Currently, freeze-drying technology is extensively utilized in various fields such as medicine, biological products, food, active substances, and nanomaterials. Laboratory freeze dryers play a vital role in research and development, testing applications in academic institutions, corporate laboratories, experimental scientific research in industries like bio-cosmetics and pharmaceuticals, as well as experimental research and development in the food and medicinal materials industries, nanomaterials, chemical materials, and other industrial scientific research applications.

In laboratory settings, the equipment often required is known as a Laboratory Freeze Dryer. Its primary function is to aid in the restoration of the conformation and biological function of bioactive substances before freeze-drying after redissolving. So, what exactly is a freeze dryer and what are its characteristics?

A Laboratory Freeze Dryer operates on the principle of freeze drying, also referred to as drying, sublimation drying, or freeze-drying for short. It is a drying method employed for the purpose of preserving items.

The degradation, spoilage, and deterioration of items are primarily caused by two factors: external and internal factors. External factors encompass the effects of air, water, temperature, and biological elements. By minimizing the impact of external and internal factors, it becomes possible to achieve the objective of preserving items unaltered for a certain period.

The drying process involves the removal of moisture contained within the item, as moisture is a necessary condition for the growth of all living organisms. When the water content of an organism is sufficiently reduced, its ability to grow and reproduce becomes hindered or even impossible. This enables the item to be stored for extended periods. Additionally, the presence of water can lead to the dissolution of certain acids and alkalis, resulting in chemical reactions that cause the deterioration of goods.
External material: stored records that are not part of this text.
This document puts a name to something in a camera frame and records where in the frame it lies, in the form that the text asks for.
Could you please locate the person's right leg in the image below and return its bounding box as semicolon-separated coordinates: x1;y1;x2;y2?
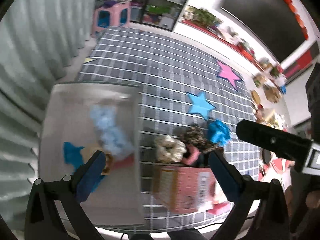
167;229;208;240

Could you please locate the tan sock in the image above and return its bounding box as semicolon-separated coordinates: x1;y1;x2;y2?
101;152;114;175

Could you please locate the pile of snack packets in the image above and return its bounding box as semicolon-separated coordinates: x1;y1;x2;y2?
255;107;295;133

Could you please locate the person's left leg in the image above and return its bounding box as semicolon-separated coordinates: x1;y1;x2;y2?
130;232;153;240

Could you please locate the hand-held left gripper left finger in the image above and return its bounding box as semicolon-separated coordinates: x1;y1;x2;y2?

Key features of laboratory freeze dryers include:

Ordinary Type: Used for a wide range of materials, these freeze dryers allow the materials to be directly placed into the material tray for freeze-drying.

Gland Type: This type is suitable when the material needs to be dried within a vial, and it should not be exposed to the outside air after drying. The vial is sealed under a vacuum after the drying process is complete.

Multi-Manifold Type: When drying multiple varieties of materials simultaneously without them affecting or intersecting each other, the multi-manifold type is required. It facilitates observation and temporary sampling.

Multi-Manifold Gland Type: This type is chosen when there are various materials that need to be dried, and some require processing in vials, while others require different methods.

Small In-Situ Pre-Freeze Type: This type enables in-situ pre-freeze drying, with features such as one-button start, adjustable temperature, controllable production process, program operation prompt function, and automatic control of the entire freeze-drying process. It offers the option to select program mode or vacuum mode.

Before utilizing a freeze dryer, several preparations should be made:

Verify the normal power supply voltage for the freeze dryer.

Ensure the accurate placement of the temperature measurement camera within the freeze-drying chamber.

Check the mechanical pump's vacuum pump oil in the freeze dryer. It should be clear and not too thick, and the oil quantity should correspond with the oil mirror.

Inspect the gate valve components in the ultrafiltration device to ensure they meet the normal working standards. Close all gate valves leading to the air.

Ensure the defrosting water in the cold trap has been drained completely.

Maintenance of a laboratory freeze dryer is crucial and must adhere to specific requirements, particularly regarding the inspection and replacement of lubricating grease. The replacement cycle of lubricating oil in a laboratory freeze dryer is influenced by the temperature at the compression end. When the temperature at the compression end is high, the lubricating oil should be replaced more frequently.

Generally, lubricating oil should be checked every 10,000 hours of continuous operation. When the compressor is initially operated, it is recommended to change the lubricating oil and clean the oil filter after 2,000 hours of operation. If the system is operating properly, the lubricating oil should be changed every 20,000 hours. When inspecting and replacing the lubricating oil, it is important to avoid prolonged exposure to air due to the freezer's water absorption.

In the event of a laboratory freeze dryer failure, a thorough investigation of the cause is necessary. If needed, it is advisable to seek assistance from a professional company to identify and rectify the issue.

If the motor of the laboratory freeze dryer burns out, impurities such as patent skin can spread throughout the refrigeration system. During maintenance, the entire system's filtration system should be thoroughly inspected and replaced if necessary. Improper handling in this regard can have detrimental effects on the compressor's long-term operation, and even lead to irreversible consequences due to minor losses.

After overhauling the compressor, the system should be dehumidified. It is recommended to pass dry nitrogen through the system for drying, followed by vacuum treatment. The lower the vacuum level, the more advantageous it is for subsequent system operation, as it increases efficiency. Testing for leaks and maintaining pressure should be taken seriously, as most refrigeration system failures stem from leaks in the system.